Comprehending that the proliferation of means brings about the disappearance of the ends, we have become preoccupied with rediscovering a purpose or a goal. Some optimists of good will assert that they have rediscovered a Humanism to which the technical movement is subordinated. The orientation of this Humanism may be Communist or non-Communist, but it hardly makes any difference. In both cases it is merely a pious hope with no chance whatsoever of influencing technical evolution. The further we advance, the more the purpose of our techniques fades out of sight. Even things which not long ago seemed to be immediate objectives - rising living standards, hygiene, comfort - no longer seem to have that character, possibly because man finds the endless adaptation to new circumstances disagreeable. In many cases, indeed, a higher technique obliges him to sacrifice comfort and hygienic amenities to the evolving technology which possesses a monopoly of the instruments necessary to satisfy them. Extreme examples are furnished by the scientists isolated at Los Alamos in the middle of the desert because of the danger of their experiments; or by the would-be astronauts who are forced to live in the discomfort of experimental camps in the manner so graphically described by Jungk.
But the optimistic technician is not a man to lose heart. If ends and goals are required, he will find them in a finality which can be imposed on technical evolution precisely because this finality can be technically established and calculated. It seems clear that there must be some common measure between the means and the ends subordinated to it. The required solution, then, must be a technical inquiry into ends, and this alone can bring about a systematization of ends and means. The problem becomes that of analyzing individual and social requirements technically, of establishing, numerically and mechanistically, the constancy of human needs. It follows that a complete knowledge of ends is requisite for mastery of means. But, as Jacques Aventur has demonstrated, such knowledge can only be technical knowledge. Alas, the panacea of merely theoretical humanism is as vain as any other.

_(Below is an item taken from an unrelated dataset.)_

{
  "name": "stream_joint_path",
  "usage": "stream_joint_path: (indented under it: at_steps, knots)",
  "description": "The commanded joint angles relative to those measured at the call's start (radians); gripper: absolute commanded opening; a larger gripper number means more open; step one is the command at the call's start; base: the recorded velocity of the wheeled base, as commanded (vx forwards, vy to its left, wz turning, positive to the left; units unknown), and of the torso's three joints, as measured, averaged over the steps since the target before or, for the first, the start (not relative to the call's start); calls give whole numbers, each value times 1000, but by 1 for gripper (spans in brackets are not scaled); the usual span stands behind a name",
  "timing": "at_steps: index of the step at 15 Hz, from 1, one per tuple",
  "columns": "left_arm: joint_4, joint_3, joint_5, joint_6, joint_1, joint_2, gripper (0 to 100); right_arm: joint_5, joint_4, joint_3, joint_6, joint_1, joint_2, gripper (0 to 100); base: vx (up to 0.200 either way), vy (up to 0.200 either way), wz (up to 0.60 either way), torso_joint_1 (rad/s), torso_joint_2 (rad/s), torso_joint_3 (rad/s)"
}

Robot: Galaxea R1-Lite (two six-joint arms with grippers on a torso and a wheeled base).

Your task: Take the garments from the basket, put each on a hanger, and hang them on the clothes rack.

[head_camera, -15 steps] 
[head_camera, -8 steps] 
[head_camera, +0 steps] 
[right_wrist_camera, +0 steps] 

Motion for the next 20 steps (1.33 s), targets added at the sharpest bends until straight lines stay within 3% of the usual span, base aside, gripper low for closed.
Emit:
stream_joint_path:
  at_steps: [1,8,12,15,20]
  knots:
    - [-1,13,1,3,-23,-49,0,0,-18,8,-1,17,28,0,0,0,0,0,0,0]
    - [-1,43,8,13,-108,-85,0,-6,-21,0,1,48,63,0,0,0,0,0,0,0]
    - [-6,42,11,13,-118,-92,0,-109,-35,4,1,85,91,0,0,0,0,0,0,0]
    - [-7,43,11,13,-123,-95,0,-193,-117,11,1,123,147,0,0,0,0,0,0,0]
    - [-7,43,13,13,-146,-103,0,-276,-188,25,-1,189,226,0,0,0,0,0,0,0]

"Man, in his biological reality, must remain the sole possible reference point for classifying needs," write Aventur. Aventur's dictum must be extended to include man's psychology and sociology, since these have also been reduced to mathematical calculation. Technology cannot put up with intuitions and "literature." It must necessarily don mathematical vestments. Everything in human life that does not lend itself to mathematical treatment must be excluded - because it is not a possible end for technique - and left to the sphere of dreams.
Who is too blind to see that a profound mutation is being advocated here? A new dismembering and a complete reconstitution of the human being so that he can at last become the objective (and also the total object) of techniques. Excluding all but the mathematical element, he is indeed a fit end for the means he has constructed. He is his essence. Man becomes a pure appearance, a kaleidoscope of external shapes, an abstraction in a milieu that is frighteningly concrete - an abstraction armed with all the sovereign signs of Jupiter the Thunderer.